Describing how the water coursed down a walled path next to a small river, he said: "The water was rushing down, it looked like something like the end of a log flume ride.
 
"I think there was some seepage into the row of houses there. There will be a number of other houses that have cellars that will be affected."
 
Mr Griffin said most people came together "with a Dunkirk spirit" and offered help as they checked in on each other.
The chief executive of Timpson, the shoe repairs and key cutting high street firm, has said its shops in Worksop in Nottinghamshire are under water following the heavy rain and will be closed until next week.

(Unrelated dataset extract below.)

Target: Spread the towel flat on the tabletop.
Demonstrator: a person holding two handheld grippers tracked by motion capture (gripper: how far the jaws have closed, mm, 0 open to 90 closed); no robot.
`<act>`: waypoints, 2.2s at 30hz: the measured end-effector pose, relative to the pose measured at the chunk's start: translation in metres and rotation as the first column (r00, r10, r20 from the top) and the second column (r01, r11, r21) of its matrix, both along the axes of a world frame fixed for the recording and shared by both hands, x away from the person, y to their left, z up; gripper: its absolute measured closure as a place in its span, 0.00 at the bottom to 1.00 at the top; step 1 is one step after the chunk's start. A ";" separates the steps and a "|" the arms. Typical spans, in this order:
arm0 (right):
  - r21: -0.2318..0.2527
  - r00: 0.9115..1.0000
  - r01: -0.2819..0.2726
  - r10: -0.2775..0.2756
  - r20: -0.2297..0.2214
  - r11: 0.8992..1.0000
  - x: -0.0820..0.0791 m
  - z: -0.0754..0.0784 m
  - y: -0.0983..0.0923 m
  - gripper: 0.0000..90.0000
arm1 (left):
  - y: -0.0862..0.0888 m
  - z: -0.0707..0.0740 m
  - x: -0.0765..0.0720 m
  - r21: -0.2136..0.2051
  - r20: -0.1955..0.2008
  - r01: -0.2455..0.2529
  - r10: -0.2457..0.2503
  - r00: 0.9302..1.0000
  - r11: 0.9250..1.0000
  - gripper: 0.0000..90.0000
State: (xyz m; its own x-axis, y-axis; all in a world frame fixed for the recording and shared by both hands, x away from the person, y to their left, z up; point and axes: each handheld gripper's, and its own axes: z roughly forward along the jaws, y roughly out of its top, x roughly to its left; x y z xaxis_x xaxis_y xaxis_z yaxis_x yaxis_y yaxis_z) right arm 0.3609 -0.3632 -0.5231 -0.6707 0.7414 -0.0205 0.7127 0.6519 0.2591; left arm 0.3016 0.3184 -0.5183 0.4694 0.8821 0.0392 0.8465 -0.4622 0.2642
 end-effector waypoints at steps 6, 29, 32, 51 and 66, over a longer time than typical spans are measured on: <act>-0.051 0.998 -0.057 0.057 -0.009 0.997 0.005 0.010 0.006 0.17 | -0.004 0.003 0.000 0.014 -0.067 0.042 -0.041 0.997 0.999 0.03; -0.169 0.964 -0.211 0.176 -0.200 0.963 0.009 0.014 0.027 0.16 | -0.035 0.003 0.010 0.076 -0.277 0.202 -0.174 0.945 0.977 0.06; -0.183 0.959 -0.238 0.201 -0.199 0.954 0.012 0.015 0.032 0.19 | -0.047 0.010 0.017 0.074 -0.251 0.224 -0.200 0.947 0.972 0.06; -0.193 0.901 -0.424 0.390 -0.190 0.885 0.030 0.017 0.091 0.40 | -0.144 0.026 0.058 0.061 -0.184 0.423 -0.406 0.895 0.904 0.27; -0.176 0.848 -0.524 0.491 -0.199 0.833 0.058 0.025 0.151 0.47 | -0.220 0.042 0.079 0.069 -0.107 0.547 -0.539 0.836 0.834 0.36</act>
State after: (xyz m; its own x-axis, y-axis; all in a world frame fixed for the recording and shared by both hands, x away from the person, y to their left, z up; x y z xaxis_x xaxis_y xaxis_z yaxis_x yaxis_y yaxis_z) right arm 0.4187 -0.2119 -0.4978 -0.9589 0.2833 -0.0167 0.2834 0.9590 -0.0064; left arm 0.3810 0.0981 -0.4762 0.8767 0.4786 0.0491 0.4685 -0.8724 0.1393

James Timpson tweeted: "I've spoken to the team to arrange shop fitters to get there ASAP."
Saskia Hazelwood, 17, from Doncaster, told the PA news agency she was among those stranded in Sheffield's Meadowhall shopping centre.

She said: "When we got to Meadowhall it was very hectic and we heard about the flooding and saw the river about to burst.
 
"Our trains were then cancelled so we went to get food, then spoke to the police and security and they told us it was unsafe to leave and there was no way of getting in or out.
 
"So we instantly started panicking and, when we found out there was no way of getting home, we went into Primark and all bought spare clothes and we bought food and drinks to keep us going throughout the night."
 
She added: "We were provided with free refreshments throughout the night and morning but it was certainly not enough.

"We had to basically camp out in the food area until they finally got a taxi to us at 7am.
 
"None of us had slept for over 24 hours. We were very tired, stressed and, of course, our families were panicking and kept keeping in touch.
 
"At the start we thought it would be fun, a nice sleepover, something to certainly remember, but after 14 hours of being stranded in Meadowhall we just couldn't wait to get home, get into our own beds, feel safe again, and catch up on sleep."